_To do_
Beginning with the first line, return the material verbatim and without pictures.

-----

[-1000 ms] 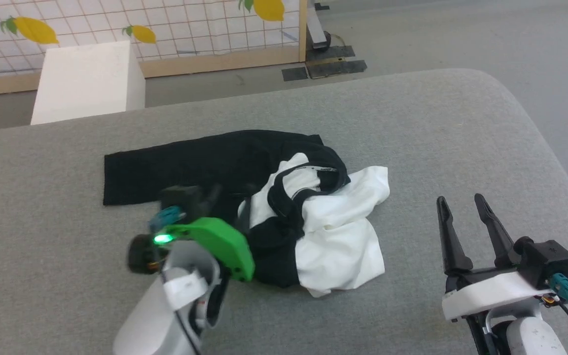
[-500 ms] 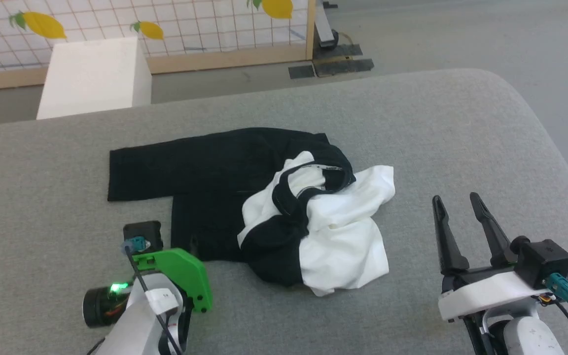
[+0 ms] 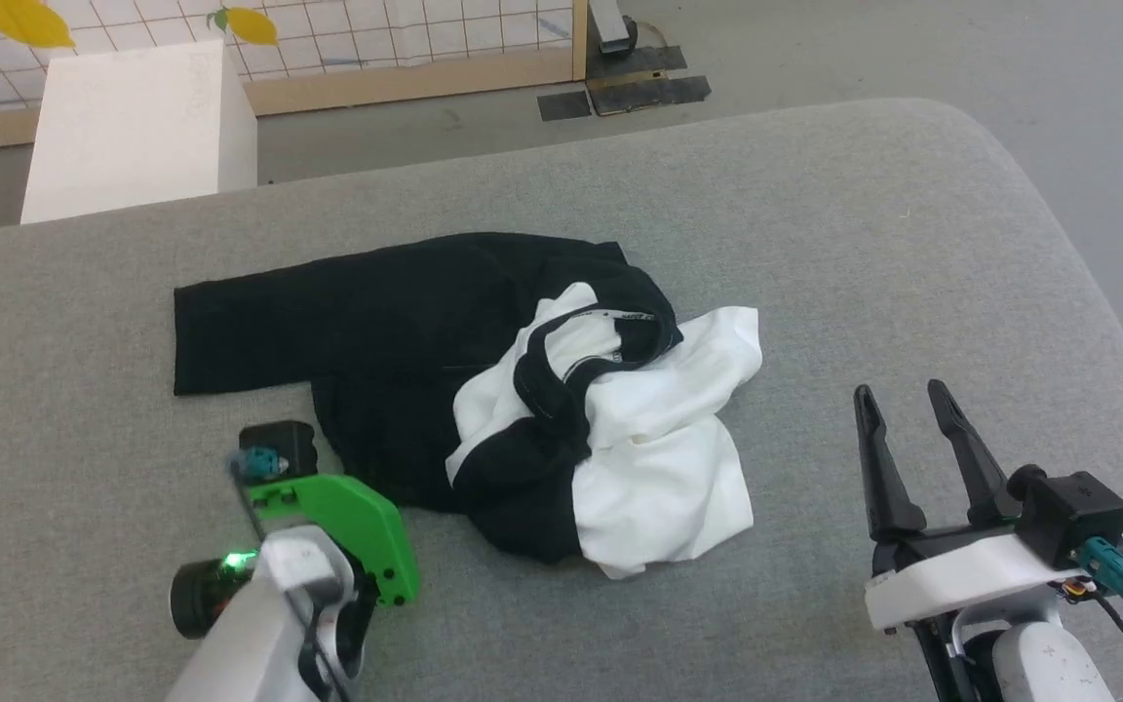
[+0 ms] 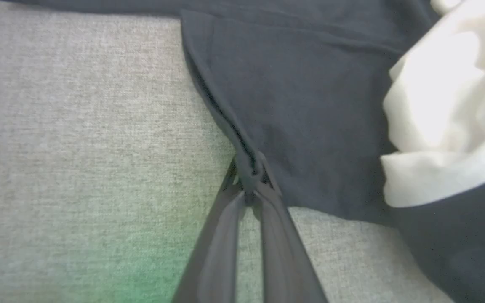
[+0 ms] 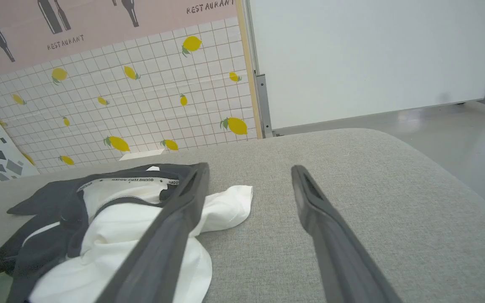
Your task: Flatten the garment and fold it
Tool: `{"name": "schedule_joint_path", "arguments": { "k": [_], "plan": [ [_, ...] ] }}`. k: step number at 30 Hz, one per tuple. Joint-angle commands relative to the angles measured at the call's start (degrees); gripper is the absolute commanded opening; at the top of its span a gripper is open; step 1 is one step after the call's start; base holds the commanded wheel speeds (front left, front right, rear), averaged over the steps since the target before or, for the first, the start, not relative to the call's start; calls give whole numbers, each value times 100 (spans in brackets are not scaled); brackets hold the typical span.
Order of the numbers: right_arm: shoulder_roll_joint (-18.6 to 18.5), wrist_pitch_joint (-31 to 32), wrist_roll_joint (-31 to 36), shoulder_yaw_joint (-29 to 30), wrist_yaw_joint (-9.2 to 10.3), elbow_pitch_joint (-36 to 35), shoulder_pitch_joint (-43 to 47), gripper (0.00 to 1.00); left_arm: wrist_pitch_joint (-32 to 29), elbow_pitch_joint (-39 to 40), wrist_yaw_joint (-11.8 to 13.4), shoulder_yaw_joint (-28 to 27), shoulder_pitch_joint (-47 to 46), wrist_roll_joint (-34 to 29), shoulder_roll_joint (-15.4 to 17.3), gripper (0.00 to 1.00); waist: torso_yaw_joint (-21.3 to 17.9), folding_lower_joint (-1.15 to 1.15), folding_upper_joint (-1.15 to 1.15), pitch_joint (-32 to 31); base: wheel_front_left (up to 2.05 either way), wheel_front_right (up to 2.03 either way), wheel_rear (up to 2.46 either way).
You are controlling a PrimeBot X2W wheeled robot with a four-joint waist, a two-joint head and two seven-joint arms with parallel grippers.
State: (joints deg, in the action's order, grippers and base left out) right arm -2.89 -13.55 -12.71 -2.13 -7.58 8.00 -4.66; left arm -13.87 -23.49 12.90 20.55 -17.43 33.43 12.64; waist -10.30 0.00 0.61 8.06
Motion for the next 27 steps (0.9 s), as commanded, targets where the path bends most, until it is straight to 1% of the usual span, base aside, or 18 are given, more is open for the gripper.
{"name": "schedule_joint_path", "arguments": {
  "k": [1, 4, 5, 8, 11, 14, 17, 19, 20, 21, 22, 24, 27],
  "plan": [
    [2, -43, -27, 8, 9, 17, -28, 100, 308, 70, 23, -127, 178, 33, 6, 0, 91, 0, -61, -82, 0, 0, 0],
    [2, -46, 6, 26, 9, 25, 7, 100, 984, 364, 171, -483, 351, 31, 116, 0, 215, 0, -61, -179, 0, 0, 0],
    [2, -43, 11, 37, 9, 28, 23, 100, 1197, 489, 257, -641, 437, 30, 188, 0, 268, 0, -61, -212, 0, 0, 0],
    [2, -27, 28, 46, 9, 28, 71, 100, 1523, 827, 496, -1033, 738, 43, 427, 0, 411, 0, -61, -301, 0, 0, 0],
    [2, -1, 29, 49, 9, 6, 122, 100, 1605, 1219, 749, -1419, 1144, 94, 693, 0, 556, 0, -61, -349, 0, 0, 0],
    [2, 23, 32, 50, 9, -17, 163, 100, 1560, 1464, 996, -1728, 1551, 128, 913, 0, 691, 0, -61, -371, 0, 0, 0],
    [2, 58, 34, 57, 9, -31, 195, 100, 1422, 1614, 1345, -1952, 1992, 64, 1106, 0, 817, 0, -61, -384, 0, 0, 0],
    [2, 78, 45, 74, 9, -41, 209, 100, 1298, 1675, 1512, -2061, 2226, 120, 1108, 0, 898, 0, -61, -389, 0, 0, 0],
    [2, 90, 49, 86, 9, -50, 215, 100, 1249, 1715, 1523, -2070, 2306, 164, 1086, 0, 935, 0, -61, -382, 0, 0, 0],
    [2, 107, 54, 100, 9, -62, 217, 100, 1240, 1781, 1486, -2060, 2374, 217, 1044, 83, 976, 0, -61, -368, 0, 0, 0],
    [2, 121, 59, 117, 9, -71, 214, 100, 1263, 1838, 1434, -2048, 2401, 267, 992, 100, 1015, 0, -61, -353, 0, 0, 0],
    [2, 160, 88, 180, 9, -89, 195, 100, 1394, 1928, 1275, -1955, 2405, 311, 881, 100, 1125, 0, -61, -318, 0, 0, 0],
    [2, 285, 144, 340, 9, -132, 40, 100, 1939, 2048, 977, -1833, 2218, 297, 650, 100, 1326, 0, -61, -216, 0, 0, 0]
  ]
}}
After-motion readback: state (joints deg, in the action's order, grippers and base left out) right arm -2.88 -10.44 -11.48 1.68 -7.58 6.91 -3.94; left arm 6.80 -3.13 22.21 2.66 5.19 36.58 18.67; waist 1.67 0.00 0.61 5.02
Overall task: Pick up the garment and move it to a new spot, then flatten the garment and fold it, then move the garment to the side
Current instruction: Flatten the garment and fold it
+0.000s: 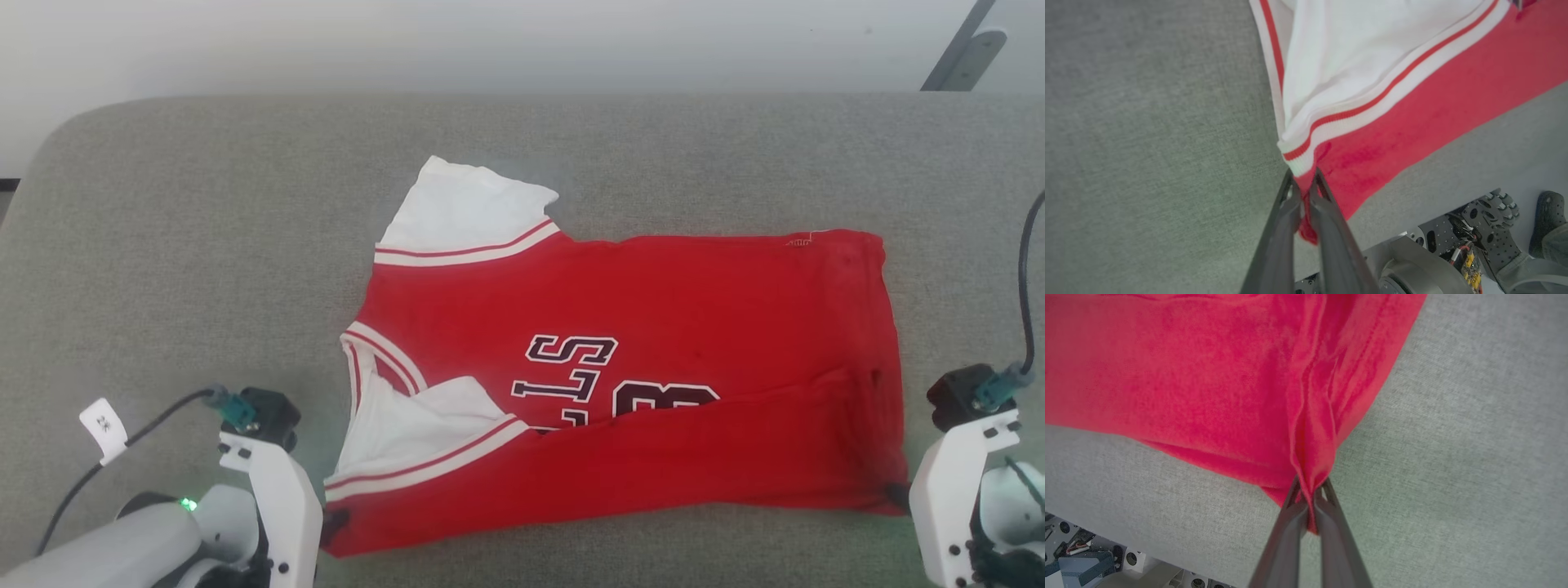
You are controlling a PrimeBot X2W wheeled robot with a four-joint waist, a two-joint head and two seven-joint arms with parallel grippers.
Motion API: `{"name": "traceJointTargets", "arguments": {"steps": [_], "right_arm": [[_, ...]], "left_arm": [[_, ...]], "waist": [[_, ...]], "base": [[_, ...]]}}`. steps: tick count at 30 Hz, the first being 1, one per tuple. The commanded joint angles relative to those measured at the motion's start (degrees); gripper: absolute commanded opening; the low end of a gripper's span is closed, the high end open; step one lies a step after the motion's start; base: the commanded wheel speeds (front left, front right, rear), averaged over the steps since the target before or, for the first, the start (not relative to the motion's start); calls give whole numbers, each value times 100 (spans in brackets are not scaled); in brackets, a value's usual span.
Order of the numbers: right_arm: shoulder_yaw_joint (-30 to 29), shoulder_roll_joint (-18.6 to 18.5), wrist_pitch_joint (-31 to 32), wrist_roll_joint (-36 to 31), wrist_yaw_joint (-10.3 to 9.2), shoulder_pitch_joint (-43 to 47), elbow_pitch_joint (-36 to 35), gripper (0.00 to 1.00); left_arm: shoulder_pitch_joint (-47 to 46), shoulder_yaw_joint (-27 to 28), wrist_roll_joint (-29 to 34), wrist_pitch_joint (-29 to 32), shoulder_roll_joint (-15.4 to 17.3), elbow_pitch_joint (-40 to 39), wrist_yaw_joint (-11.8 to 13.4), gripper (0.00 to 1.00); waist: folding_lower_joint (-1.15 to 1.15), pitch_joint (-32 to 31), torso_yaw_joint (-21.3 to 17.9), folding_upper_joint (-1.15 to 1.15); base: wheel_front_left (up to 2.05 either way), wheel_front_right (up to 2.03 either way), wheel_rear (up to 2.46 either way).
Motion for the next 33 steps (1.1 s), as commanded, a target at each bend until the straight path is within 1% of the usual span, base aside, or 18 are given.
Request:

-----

_Response for this exercise_
[-1000 ms] 
[-500 ms] 
[+0 ms] 
[+0 ms] 
[+0 ms] 
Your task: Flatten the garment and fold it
Tool: `{"name": "schedule_joint_path", "arguments": { "k": [_], "plan": [ [_, ...] ] }}`. k: step number at 30 Hz, one per tuple. Joint-angle commands relative to the angles measured at the call's start (degrees); gripper is the absolute commanded opening; at the top of its span a gripper is open; step 1 is one step after the call's start; base holds the commanded wheel speeds (front left, front right, rear), averaged over the steps since the target before or, for the first, the start, not relative to the call's start; calls give whole numbers, each value times 100 (spans in brackets are not scaled); brackets hold the typical span.
Order of the numbers: right_arm: shoulder_roll_joint (-18.6 to 18.5), wrist_pitch_joint (-31 to 32), wrist_roll_joint (-31 to 36), shoulder_yaw_joint (-29 to 30), wrist_yaw_joint (-9.2 to 10.3), elbow_pitch_joint (-36 to 35), shoulder_pitch_joint (-43 to 47), gripper (0.00 to 1.00); left_arm: wrist_pitch_joint (-32 to 29), elbow_pitch_joint (-39 to 40), wrist_yaw_joint (-11.8 to 13.4), shoulder_yaw_joint (-28 to 27), shoulder_pitch_joint (-47 to 46), wrist_roll_joint (-34 to 29), shoulder_roll_joint (-15.4 to 17.3), gripper (0.00 to 1.00); waist: torso_yaw_joint (-21.3 to 17.9), folding_lower_joint (-1.15 to 1.15), folding_upper_joint (-1.15 to 1.15), pitch_joint (-32 to 31); base: wheel_front_left (up to 2.05 either way), wheel_front_right (up to 2.03 either way), wheel_rear (up to 2.46 either way).
You are controlling a PrimeBot X2W wheeled robot with a four-joint waist, a two-joint head and two seven-joint arms with parallel grippers.
State: (joints deg, in the action's order, grippers and base left out) right arm -2.89 -13.55 -12.71 -2.13 -7.58 8.00 -4.66; left arm -13.87 -23.49 12.90 20.55 -17.43 33.43 12.64; waist -10.30 0.00 0.61 8.06
Motion for the next 27 steps (0.9 s), as commanded, targets where the path bends most, until it is straight to 1% of the usual span, base aside, or 18 are given, more is open for the gripper.
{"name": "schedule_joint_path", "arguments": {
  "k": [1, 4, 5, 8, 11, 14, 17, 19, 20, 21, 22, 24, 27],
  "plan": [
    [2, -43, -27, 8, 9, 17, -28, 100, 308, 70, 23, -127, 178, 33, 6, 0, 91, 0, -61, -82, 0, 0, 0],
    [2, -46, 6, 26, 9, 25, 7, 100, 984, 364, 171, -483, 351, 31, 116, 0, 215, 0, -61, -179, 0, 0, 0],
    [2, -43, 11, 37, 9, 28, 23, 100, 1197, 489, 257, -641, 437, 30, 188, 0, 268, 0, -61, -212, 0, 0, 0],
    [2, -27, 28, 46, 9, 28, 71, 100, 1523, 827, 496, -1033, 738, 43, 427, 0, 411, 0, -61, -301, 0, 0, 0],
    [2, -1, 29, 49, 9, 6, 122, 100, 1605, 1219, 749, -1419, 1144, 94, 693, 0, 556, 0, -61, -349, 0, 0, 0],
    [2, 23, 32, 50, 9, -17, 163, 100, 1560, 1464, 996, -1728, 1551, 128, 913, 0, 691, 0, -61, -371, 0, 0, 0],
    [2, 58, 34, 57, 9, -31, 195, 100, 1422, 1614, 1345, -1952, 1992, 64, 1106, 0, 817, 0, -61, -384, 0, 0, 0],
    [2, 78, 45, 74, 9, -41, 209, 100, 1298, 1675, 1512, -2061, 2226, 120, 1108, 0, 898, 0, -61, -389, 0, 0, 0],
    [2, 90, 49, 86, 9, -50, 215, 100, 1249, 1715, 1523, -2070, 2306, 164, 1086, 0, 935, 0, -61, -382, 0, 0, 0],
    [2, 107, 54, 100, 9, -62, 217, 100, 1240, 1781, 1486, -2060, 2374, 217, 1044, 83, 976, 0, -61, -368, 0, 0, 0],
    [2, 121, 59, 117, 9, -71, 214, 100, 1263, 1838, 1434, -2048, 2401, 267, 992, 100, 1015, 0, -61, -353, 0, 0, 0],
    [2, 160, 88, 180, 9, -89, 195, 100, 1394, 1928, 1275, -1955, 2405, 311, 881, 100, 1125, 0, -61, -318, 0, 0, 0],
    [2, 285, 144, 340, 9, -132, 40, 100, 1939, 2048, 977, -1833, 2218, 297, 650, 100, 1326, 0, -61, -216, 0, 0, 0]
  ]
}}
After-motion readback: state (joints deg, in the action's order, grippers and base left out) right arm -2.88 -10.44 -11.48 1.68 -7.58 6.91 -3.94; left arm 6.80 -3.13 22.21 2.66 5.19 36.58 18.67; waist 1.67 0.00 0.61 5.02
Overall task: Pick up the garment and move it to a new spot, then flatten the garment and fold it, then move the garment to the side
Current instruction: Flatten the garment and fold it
+0.000s: 
You are controlling a PrimeBot X2W wheeled robot with a four-joint waist, a two-joint head and two seven-joint arms with parallel grippers.
Motion API: `{"name": "traceJointTargets", "arguments": {"steps": [_], "right_arm": [[_, ...]], "left_arm": [[_, ...]], "waist": [[_, ...]], "base": [[_, ...]]}}`. steps: tick count at 30 Hz, the first being 1, one per tuple. The commanded joint angles relative to those measured at the motion's start (degrees); gripper: absolute commanded opening; the low end of a gripper's span is closed, the high end open; step one lies a step after the motion's start; base: the commanded wheel speeds (front left, front right, rear), averaged over the steps since the target before or, for the first, the start (not relative to the motion's start); calls give whole numbers, each value times 100 (spans in brackets are not scaled); in brackets, a value's usual span.
Order of the numbers: right_arm: shoulder_yaw_joint (-30 to 29), shoulder_roll_joint (-18.6 to 18.5), wrist_pitch_joint (-31 to 32), wrist_roll_joint (-36 to 31), wrist_yaw_joint (-10.3 to 9.2), shoulder_pitch_joint (-43 to 47), elbow_pitch_joint (-36 to 35), gripper (0.00 to 1.00); left_arm: shoulder_pitch_joint (-47 to 46), shoulder_yaw_joint (-27 to 28), wrist_roll_joint (-29 to 34), wrist_pitch_joint (-29 to 32), shoulder_roll_joint (-15.4 to 17.3), elbow_pitch_joint (-40 to 39), wrist_yaw_joint (-11.8 to 13.4), gripper (0.00 to 1.00); waist: folding_lower_joint (-1.15 to 1.15), pitch_joint (-32 to 31), torso_yaw_joint (-21.3 to 17.9), folding_upper_joint (-1.15 to 1.15); base: wheel_front_left (up to 2.05 either way), wheel_front_right (up to 2.03 either way), wheel_rear (up to 2.46 either way).
Motion for the next 33 steps (1.1 s), as commanded, a target at each bend until the straight path is within 1% of the usual span, base aside, or 18 are given.
Request:

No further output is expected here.